BEGIN DATASET ENTRIES

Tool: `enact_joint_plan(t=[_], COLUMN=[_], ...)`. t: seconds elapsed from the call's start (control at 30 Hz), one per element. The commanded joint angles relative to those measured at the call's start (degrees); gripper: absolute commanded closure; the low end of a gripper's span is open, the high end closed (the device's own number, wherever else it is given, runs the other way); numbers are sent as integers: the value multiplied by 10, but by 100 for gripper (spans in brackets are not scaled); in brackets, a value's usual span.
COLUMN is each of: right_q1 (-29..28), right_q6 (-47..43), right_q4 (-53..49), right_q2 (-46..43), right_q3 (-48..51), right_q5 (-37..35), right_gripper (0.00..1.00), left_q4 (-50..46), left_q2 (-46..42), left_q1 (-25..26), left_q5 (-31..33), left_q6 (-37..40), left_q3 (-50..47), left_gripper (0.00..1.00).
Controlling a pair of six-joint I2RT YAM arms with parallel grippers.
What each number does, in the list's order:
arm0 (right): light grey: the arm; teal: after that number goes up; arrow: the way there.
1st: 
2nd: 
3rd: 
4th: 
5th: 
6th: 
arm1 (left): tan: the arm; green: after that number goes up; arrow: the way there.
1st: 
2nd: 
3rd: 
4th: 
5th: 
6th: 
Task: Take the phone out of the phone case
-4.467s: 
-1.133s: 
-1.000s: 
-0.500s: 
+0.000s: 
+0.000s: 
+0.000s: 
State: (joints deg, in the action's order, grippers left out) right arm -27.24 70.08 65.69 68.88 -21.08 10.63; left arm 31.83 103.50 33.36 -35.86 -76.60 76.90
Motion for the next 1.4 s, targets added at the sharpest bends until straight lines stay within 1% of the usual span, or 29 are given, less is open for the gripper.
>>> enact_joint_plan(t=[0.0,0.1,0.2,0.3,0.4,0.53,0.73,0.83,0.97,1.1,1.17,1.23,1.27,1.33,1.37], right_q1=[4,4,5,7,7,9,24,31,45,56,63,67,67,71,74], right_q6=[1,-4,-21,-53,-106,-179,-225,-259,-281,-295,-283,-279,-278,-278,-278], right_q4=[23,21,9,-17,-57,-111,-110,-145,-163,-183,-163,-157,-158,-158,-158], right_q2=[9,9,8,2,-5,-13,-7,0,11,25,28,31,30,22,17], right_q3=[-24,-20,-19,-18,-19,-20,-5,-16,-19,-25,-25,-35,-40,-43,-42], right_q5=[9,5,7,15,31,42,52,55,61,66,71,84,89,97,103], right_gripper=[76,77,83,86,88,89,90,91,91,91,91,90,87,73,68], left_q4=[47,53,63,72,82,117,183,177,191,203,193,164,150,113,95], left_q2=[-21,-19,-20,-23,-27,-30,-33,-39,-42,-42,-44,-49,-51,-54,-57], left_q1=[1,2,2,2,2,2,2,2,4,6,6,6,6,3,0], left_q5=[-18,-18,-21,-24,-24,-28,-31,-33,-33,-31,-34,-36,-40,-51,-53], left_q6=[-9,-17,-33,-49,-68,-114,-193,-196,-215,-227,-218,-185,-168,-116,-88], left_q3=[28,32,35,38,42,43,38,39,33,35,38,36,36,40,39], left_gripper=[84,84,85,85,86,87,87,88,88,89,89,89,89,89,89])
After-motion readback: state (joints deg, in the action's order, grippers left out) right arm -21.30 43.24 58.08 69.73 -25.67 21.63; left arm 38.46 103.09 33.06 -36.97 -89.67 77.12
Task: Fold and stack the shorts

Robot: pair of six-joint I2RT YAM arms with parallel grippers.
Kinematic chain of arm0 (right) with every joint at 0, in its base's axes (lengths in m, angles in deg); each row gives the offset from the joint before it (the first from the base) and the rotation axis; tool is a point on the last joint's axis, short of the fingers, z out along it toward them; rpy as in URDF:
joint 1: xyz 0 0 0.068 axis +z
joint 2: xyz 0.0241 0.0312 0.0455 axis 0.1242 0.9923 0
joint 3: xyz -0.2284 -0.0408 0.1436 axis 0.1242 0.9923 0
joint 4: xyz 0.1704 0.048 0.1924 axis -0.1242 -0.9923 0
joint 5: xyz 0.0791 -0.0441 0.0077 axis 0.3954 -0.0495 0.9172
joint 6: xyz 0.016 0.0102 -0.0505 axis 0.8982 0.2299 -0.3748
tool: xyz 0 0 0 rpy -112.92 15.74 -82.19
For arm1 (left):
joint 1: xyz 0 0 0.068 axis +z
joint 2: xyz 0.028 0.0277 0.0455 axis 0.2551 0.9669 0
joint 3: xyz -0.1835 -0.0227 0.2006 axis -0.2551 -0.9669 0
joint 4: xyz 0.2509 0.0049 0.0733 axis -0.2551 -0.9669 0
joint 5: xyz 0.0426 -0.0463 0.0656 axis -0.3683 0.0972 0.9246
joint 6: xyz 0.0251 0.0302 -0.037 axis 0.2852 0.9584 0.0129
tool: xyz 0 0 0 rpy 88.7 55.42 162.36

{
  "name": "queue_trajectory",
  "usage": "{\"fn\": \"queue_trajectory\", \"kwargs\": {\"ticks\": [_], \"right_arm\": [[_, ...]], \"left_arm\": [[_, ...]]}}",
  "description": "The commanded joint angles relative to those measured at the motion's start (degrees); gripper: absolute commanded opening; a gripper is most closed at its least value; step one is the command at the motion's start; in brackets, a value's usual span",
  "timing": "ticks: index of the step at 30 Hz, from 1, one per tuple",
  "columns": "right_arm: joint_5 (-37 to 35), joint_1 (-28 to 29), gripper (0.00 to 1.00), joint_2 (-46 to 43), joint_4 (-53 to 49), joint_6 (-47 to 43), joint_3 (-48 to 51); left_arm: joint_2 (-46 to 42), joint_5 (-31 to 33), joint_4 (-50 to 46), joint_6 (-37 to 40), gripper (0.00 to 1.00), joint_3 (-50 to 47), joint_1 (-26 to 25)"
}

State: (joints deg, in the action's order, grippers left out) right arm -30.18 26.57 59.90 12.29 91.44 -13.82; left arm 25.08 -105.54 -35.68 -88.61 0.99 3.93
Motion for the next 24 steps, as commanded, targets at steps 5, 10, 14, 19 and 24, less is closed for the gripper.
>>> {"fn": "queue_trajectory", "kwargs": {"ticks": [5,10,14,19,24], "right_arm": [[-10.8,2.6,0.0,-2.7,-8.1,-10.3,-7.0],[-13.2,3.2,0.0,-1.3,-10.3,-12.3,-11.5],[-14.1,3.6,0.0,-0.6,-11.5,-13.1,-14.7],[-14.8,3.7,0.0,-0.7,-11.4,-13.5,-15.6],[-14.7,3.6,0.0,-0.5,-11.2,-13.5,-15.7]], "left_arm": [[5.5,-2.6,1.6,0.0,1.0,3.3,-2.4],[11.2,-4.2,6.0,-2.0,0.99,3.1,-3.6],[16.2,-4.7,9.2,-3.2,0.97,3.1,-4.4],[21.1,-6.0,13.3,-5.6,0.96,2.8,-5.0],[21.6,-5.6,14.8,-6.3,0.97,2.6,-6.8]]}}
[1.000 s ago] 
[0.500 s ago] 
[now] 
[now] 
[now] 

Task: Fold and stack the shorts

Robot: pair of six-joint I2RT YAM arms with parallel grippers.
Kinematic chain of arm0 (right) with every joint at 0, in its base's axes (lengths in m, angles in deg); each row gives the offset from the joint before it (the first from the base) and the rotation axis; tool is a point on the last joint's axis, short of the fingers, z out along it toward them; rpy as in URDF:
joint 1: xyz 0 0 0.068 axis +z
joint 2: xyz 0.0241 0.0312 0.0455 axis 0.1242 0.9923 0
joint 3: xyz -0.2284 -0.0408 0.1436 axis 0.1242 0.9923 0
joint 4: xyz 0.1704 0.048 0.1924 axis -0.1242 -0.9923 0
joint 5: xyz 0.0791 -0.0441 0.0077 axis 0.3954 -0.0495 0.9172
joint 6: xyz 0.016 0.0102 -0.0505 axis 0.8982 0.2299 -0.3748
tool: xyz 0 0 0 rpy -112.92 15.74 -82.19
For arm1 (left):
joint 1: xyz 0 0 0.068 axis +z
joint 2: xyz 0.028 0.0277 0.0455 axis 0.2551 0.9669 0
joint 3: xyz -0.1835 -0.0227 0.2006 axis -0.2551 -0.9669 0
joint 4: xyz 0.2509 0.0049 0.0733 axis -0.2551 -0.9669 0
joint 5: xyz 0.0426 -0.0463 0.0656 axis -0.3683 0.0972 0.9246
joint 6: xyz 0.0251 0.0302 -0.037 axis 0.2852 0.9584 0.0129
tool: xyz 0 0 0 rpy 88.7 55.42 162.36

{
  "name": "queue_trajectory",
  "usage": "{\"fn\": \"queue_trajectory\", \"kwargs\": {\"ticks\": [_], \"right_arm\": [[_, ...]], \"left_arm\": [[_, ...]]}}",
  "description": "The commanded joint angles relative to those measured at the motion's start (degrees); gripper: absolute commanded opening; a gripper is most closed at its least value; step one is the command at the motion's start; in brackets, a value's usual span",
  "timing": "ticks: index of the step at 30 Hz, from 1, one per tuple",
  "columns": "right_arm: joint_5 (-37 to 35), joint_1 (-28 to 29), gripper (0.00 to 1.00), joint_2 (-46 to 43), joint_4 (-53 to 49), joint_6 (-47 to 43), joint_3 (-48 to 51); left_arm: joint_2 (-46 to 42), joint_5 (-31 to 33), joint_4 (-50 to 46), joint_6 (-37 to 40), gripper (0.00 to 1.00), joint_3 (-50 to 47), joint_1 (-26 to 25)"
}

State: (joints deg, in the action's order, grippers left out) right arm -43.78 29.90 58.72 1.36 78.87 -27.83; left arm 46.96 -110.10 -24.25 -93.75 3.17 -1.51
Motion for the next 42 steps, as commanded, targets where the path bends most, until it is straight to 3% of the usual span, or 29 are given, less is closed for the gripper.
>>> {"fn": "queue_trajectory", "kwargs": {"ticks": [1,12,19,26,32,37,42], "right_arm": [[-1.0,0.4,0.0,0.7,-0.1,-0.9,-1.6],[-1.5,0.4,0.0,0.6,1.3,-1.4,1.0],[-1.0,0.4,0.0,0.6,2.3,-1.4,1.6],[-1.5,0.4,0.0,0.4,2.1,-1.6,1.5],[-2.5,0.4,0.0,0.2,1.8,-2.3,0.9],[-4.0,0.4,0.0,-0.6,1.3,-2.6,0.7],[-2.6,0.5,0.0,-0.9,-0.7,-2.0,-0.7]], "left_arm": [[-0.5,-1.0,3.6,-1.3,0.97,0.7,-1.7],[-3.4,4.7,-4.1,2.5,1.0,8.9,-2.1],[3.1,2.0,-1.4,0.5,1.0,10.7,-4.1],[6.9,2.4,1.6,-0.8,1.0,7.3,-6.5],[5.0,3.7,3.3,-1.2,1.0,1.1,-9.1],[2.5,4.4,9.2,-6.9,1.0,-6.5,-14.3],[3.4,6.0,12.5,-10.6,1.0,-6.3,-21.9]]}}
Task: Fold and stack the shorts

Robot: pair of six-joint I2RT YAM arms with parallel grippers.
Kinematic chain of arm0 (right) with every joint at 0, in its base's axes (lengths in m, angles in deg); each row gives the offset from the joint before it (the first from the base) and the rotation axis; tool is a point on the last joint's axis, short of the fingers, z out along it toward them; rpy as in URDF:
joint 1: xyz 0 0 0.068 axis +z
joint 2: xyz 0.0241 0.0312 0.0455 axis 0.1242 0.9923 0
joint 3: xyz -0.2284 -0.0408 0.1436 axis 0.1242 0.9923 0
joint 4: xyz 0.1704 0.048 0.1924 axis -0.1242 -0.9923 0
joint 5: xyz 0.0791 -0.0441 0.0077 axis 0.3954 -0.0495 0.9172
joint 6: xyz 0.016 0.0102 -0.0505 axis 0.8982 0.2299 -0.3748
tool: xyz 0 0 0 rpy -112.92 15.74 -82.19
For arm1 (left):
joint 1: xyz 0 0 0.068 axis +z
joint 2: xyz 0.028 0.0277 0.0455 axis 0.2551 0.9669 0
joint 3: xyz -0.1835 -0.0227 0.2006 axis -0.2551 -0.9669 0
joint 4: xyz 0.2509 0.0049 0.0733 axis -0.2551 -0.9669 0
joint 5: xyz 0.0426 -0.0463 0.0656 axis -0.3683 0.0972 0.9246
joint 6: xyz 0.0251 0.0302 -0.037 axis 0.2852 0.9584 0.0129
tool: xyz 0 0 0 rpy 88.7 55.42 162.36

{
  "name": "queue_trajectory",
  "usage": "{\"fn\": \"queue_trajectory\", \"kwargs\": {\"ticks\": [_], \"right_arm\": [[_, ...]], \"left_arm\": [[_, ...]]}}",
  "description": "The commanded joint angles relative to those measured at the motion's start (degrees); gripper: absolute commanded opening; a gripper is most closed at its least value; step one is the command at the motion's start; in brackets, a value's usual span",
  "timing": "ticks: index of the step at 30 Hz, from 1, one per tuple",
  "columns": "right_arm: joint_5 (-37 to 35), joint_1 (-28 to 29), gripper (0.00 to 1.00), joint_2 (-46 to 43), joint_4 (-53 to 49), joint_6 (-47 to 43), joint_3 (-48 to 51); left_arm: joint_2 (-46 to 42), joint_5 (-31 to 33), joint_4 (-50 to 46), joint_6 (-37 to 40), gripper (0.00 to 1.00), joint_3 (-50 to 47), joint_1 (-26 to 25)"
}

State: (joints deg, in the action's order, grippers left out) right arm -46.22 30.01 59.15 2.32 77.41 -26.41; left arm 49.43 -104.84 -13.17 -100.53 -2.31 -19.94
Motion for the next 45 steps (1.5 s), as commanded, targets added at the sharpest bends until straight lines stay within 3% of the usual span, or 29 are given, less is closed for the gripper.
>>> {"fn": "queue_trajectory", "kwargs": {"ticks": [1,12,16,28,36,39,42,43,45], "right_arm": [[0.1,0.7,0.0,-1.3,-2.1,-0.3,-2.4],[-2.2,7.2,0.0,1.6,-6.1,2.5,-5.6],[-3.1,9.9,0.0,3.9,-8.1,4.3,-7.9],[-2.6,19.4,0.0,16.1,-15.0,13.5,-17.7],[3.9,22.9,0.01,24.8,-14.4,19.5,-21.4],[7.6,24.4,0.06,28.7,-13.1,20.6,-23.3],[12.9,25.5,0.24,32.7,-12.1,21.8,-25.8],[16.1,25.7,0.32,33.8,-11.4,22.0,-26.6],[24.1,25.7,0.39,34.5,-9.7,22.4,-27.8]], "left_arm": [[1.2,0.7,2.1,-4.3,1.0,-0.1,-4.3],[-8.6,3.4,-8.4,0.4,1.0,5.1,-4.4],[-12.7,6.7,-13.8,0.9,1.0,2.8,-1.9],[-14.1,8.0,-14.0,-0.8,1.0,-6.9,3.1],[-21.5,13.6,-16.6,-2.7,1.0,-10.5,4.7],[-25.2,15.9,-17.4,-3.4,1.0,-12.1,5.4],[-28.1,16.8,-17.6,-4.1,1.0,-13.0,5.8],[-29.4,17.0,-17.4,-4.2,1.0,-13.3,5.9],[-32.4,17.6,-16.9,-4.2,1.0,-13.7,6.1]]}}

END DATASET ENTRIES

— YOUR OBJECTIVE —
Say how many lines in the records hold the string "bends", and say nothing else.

— WRITTEN SOLUTION —
3